━━━ Stored data
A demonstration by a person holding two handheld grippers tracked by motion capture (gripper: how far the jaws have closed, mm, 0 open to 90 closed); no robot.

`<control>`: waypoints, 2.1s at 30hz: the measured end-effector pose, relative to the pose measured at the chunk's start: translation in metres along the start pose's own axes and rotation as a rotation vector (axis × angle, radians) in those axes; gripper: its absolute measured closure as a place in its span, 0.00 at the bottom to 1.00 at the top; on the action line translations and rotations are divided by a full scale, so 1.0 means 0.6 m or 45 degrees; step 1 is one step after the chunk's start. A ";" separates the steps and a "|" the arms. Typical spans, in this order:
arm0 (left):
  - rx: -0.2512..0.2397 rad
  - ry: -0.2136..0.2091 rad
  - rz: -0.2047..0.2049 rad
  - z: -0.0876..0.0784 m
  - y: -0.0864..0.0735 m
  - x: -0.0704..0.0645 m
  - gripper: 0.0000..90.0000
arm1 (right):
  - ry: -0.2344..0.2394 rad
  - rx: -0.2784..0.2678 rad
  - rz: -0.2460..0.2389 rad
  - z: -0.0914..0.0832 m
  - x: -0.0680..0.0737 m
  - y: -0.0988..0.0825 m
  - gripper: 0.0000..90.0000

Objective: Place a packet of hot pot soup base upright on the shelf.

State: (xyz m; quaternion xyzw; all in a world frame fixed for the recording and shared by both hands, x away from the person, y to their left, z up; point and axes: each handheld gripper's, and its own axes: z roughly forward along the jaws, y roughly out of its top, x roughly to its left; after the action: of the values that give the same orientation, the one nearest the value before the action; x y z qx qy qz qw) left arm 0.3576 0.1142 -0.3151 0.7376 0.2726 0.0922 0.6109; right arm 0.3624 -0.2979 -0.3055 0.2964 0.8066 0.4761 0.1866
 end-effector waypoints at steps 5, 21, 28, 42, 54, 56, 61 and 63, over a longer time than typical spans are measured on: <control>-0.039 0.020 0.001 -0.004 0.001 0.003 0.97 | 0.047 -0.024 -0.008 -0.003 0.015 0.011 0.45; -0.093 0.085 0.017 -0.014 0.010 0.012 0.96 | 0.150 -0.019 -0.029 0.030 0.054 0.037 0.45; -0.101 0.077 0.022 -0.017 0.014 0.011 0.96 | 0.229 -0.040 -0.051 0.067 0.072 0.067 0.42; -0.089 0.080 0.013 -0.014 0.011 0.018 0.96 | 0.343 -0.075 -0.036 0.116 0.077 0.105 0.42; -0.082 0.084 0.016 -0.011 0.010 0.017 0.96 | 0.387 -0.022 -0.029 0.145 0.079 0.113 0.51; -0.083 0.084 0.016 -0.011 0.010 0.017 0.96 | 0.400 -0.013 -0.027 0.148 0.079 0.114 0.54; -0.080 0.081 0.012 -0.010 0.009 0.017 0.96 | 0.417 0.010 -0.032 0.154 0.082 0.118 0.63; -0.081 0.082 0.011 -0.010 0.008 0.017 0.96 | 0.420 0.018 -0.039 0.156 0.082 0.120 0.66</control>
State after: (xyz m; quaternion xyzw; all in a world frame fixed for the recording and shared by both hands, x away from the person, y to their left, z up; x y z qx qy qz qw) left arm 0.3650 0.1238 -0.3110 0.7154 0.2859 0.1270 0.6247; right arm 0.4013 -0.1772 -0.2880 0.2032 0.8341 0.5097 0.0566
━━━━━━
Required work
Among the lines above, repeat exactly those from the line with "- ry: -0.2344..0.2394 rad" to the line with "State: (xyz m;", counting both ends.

Output
  - ry: -0.2344..0.2394 rad
  - rx: -0.2784..0.2678 rad
  - rz: -0.2460..0.2389 rad
  - z: -0.0914..0.0832 m
  - x: -0.0680..0.0737 m
  - y: -0.0988..0.0825 m
  - gripper: 0.0000..90.0000

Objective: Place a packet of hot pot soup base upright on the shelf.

State: (xyz m; quaternion xyzw; all in a world frame fixed for the recording and shared by both hands, x away from the person, y to their left, z up; point and axes: each handheld gripper's, and its own axes: z roughly forward along the jaws, y roughly out of its top, x roughly to its left; after the action: of the values that give the same orientation, the one nearest the value before the action; x y z qx qy qz qw) left arm 0.3576 0.1142 -0.3151 0.7376 0.2726 0.0922 0.6109; right arm 0.3624 -0.2979 -0.3055 0.2964 0.8066 0.4761 0.1866

The response to the exercise is now finished.